The "Murdoch empire" as we know it today emerged during the 1980s. In 1981 Thatcher set aside competition law to hand over to Murdoch the Times and the Sunday Times. Contrary to what Murdoch's admirers say he is not the "saviour" of the Times or of the Sunday Times. When Murdoch bought the Times it was still considered the best and most authoritative British newspaper whilst the Sunday Times had shortly before experienced a glorious era under the brilliant editorship of Harold Evans. Under Murdoch the Times has suffered an astonishing eclipse, losing influence and readers so that it is today a shadow of its former self. No one today would count the Times as a leader in global news or would claim that it has the international reputation or influence of the Guardian or of the Financial Times. As for the Sunday Times, though its circulation has increased it too has suffered a dramatic loss in reputation and prestige.
Ownership of these two titles however gave Murdoch a dominant position in British newspapers. As the owner of the Times and of the Sunday Times he was taken seriously in a way that he simply had not been before. The prestige that Murdoch gained by acquiring these two titles also undoubtedly helped him as he began his assault on the US media market. The Times was by far the best known British newspaper in the US at this time and as its owner Murdoch possessed a credibility that he would simply not have had if he had come to the US as just the owner of two down market tabloids.
Thatcher's support was also crucial in enabling Murdoch to get his Sky venture off the ground. Central to the success of the Sky venture was Murdoch's acquisition of exclusive football rights, someting that again could not have been achieved without the Thatcher government's support.
As for the claim that Murdoch and Sky improved the quality of British television by allegedly increasing its diversity, the claim is bizarre. On the contrary until the 1980s and the appearance of Sky British television was universally acknowledged to be the best in the world, something which no one would seriously claim today.
What the emergence of Sky and the relentless war Murdoch has waged against the BBC and the other terrestial broadcasters has done is sap the self confidence and morale of the BBC and the other terrestial broadcasters and undermine their public service ethos. In the case of the two commercial terrestial broadcasters, ITN and Channel 4, they also lost advertising revenue as viewers were drawn off to Sky as a result of its possession of exclusive football rights. In order to try to preserve their audience share and in the case of the terrestial broadcasters some of their advertising revenue the BBC and the other terrestial broadcasters were forced into a ferocious ratings war with Sky in which Sky had an immense built in advantage as a result of its possession of the exclusive football rights. What suffered was the quality of British television, which experienced an immediate and sustained collapse. Broadcasters such as Channel 4, which had made their name as quality producers, had to move down market embracing such things as reality television with programmes such as Big Brother.

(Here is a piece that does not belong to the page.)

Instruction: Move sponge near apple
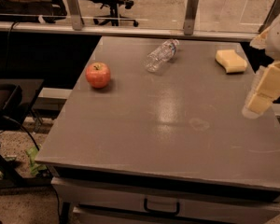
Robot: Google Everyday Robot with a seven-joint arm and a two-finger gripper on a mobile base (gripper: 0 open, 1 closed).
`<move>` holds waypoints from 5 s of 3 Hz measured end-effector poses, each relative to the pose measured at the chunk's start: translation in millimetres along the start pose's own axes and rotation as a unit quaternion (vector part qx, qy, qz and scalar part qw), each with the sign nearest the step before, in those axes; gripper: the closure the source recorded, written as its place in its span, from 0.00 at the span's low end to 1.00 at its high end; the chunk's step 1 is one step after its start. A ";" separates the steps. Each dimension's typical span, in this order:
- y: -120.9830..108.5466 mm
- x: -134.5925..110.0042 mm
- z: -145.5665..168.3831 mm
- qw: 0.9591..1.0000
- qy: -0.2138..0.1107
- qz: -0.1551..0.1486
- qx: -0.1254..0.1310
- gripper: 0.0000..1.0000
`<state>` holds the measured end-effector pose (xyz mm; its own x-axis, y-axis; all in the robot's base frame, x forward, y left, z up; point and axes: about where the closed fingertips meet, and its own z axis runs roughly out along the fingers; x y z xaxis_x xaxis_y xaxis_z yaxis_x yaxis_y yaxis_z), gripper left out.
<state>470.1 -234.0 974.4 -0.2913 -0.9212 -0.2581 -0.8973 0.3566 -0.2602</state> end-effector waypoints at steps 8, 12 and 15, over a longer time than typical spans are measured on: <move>-243.6 71.1 186.1 0.948 -0.081 0.304 0.041 0.00; -236.0 37.6 165.1 0.964 -0.073 0.252 0.030 0.96; -155.1 -65.3 121.3 0.984 -0.144 0.105 -0.026 1.00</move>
Offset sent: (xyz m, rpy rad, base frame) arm 0.1599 -0.0964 -0.0261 0.2122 -0.0994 -0.3183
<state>668.5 -210.3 918.8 -0.3726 -0.7430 -0.5560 -0.8451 0.5192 -0.1275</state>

As for Sky (or BSkyB as it eventually became), its most notable characteristic as a broadcaster is its failure to spend money on programme making. Sky's business model is largely based on imports from the US where Murdoch's eventual ownership of Twentieth Century Fox gives it a further advantage. In this way it keeps down its costs and increases its profits. In order to compete the terrestial broadcasters, ITN and Channel 4 and eventually Channel 5, found themselves obliged to copy this model. Failure to do so would have put them at a disadvantage in attracting outside investment. As a result programme making budgets and activity across the whole range of British television have been slashed. The effect has been demoralising with a general impoverishment of British television, which has gone from thinking of itself as a public service into becoming a mere business driven purely by profit making. Even the BBC has been affected by the general malaise, a condition exacebated by the perpetual war Murdoch wages against it in which he can count on the support of those politicians who for whatever reason are in his pocket.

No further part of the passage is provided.